The agreement was established in a meeting in the city of San Diego, held between the general secretary of the SNTE, Alfonso Cepeda Salas, and Eric Heins, president of the CTA, who stressed the need for this alliance to ensure better working conditions, wages and benefits to their members.

In his speech, the teacher Cepeda Salas referred to the Migrant Protection Strategy, which was recently announced by the Mexican government, and pointed out the SNTE's coincidences with these measures, especially those aimed at providing training and expanding the education, health and sports programs to raise life quality.

After mentioning that in each school year about 3 thousand 200 foreign children arrive in Baja California, many of them deported, Cepeda Salas stressed that "the fundamental value of unionism and teachers is solidarity (...) and today we are gathered to add efforts on the issue of migrant children and youth, a matter of equity, of social justice. Building bridges, not walls. "

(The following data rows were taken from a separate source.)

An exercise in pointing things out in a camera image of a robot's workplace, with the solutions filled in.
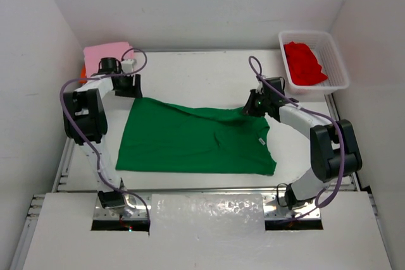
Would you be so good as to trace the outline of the orange t shirt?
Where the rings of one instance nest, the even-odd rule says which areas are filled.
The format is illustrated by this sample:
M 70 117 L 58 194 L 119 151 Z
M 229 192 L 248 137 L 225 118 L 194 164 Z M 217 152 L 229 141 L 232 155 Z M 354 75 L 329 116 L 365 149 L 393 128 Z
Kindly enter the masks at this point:
M 86 80 L 86 68 L 85 68 L 85 65 L 83 65 L 83 68 L 82 68 L 82 70 L 81 70 L 81 72 L 80 72 L 80 80 L 78 81 L 80 84 L 85 84 L 86 82 L 87 82 L 87 80 Z

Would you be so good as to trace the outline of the pink t shirt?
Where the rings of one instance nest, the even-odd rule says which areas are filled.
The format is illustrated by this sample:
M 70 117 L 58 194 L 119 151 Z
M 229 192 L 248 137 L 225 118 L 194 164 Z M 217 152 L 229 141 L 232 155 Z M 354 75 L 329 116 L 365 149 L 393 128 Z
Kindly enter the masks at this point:
M 96 46 L 85 47 L 84 66 L 87 77 L 98 72 L 99 62 L 102 58 L 116 58 L 121 60 L 122 55 L 132 46 L 128 42 L 113 42 Z

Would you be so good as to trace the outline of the green t shirt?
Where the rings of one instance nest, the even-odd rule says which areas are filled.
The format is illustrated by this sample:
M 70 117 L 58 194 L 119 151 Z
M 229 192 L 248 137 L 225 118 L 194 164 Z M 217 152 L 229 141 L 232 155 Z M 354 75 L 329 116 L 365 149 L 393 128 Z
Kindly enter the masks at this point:
M 264 117 L 240 108 L 191 108 L 151 98 L 134 100 L 121 138 L 116 170 L 271 176 Z

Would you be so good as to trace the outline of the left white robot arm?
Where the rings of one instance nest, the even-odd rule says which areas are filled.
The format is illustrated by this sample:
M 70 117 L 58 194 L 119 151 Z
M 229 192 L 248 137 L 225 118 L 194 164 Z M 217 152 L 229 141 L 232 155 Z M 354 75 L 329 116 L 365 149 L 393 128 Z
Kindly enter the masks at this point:
M 67 86 L 79 81 L 73 79 L 59 92 L 65 133 L 81 147 L 94 170 L 101 207 L 121 219 L 135 214 L 141 198 L 127 190 L 111 160 L 106 144 L 108 121 L 103 98 L 110 92 L 118 97 L 142 97 L 140 75 L 135 73 L 134 66 L 133 59 L 102 58 L 98 71 L 84 78 L 80 88 L 66 91 Z

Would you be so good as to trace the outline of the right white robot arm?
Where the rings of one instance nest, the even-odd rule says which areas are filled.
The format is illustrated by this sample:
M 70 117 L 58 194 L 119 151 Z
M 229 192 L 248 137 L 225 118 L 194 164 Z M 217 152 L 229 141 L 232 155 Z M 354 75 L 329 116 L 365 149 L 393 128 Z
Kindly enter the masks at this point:
M 359 171 L 363 161 L 352 123 L 302 107 L 295 99 L 284 96 L 280 78 L 258 77 L 259 87 L 250 90 L 242 112 L 249 116 L 270 116 L 288 125 L 309 140 L 310 168 L 284 192 L 284 207 L 294 209 L 318 200 L 331 183 L 335 190 L 318 202 L 323 207 L 339 191 L 342 179 Z

He emphasized that "our public schools have an obligation to receive these children even in the absence of academic or identity documentation. The commitment of our teachers with this right does not mean that they do not face major challenges to include the diversity of cultures in the classrooms, and I believe that we share many of these challenges with California teachers and that is why we support each other. "

Eric Heins, president of the CTA, congratulated himself on initiating a joint work with the SNTE. By stating that "we do not believe in walls," he was convinced that the institutional relationship will pay off in the social sphere.

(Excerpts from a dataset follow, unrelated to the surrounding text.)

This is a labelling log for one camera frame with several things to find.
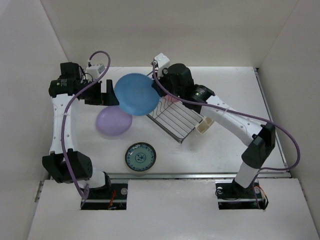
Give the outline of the blue plastic plate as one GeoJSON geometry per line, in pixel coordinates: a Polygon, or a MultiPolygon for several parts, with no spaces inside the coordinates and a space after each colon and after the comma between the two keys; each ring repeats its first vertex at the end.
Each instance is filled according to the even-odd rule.
{"type": "Polygon", "coordinates": [[[145,116],[158,106],[160,96],[152,87],[153,80],[141,73],[129,73],[115,84],[119,107],[133,116],[145,116]]]}

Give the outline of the teal patterned small plate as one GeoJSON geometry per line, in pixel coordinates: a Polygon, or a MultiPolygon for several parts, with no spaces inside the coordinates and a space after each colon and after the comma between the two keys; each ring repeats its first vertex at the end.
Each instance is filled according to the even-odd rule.
{"type": "Polygon", "coordinates": [[[156,163],[156,159],[156,150],[146,142],[137,142],[131,145],[124,156],[127,167],[134,172],[150,170],[156,163]]]}

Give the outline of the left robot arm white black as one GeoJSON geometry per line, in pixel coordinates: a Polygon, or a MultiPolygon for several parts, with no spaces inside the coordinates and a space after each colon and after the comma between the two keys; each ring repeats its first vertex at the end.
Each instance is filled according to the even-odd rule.
{"type": "Polygon", "coordinates": [[[76,122],[81,100],[93,106],[118,105],[111,80],[106,82],[106,92],[101,90],[99,77],[105,70],[101,63],[85,69],[73,62],[60,64],[61,75],[48,89],[54,113],[53,136],[49,154],[42,158],[43,167],[57,183],[71,184],[76,179],[81,190],[89,187],[103,199],[111,195],[110,178],[79,151],[76,122]]]}

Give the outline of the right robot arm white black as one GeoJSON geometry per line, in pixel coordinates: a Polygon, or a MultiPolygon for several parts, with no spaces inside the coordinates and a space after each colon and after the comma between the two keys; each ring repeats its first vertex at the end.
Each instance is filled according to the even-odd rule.
{"type": "Polygon", "coordinates": [[[235,111],[222,101],[213,90],[195,84],[191,70],[182,63],[171,66],[159,66],[151,63],[152,87],[161,96],[170,96],[181,102],[186,108],[212,119],[236,137],[246,146],[241,155],[242,164],[233,179],[232,193],[243,197],[250,191],[263,164],[276,145],[276,126],[270,120],[235,111]]]}

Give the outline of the dark wire dish rack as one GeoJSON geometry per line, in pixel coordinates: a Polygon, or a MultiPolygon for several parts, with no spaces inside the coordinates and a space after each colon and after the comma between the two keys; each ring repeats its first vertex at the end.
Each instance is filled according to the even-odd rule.
{"type": "Polygon", "coordinates": [[[179,144],[183,143],[203,118],[180,101],[167,104],[164,97],[160,98],[156,108],[147,117],[179,144]]]}

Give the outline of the pink plastic plate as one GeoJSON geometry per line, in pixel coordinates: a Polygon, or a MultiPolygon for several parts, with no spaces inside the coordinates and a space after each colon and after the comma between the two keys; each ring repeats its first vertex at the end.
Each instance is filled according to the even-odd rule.
{"type": "Polygon", "coordinates": [[[172,96],[169,96],[169,95],[166,95],[166,96],[164,97],[164,99],[165,99],[165,102],[166,102],[168,105],[179,102],[178,99],[176,99],[176,98],[174,98],[174,97],[172,97],[172,96]]]}

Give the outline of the lilac plastic plate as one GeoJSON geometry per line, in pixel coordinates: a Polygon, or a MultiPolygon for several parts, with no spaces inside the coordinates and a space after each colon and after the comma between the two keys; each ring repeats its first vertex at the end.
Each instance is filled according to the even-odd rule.
{"type": "Polygon", "coordinates": [[[118,105],[105,107],[95,120],[96,129],[108,137],[117,137],[125,133],[132,125],[133,117],[118,105]]]}

Cepeda Salas was accompanied by professors Mario Aispuro Beltrán and María Luisa Gutiérrez Santoyo, general secretaries of sections 2 and 37 of the SNTE, respectively, who explained the situation that Baja California faces with the increase in migration, a phenomenon that they warned It has worsened in recent months.

They recalled that state authorities have undertaken attention programs, such as the upcoming opening of a school in the Tecate region, where the classes will only be in english; however, they said, the commitment of teachers is fundamental for any policy to have good results.

The meeting was also attended by professors María Antonieta García Lascurain Vargas, coordinator of the National Association of Social Liaison; Job Bernache Guzmán and Lorena Margarita Zacarías Contreras, representatives of CEN in sections 2 and 37, respectively; as well as Javier González Monroy, teacher of section 2, and Abraham Israel Zumaya, of the section 37, who will be responsible for following up on the SNTE-CTA agreement.

Representing the Teachers Association of California attended professors Robert V. Rodríguez and Barbara Dawson, members of the Board of Directors, as well as Susan Skala, president of Chula Vista Educators.

The CTA represents 360,000 workers in public schools and universities, among teachers and support staff. It is part of the National Association of Education, the largest teaching organization in the United States, with 3 million members.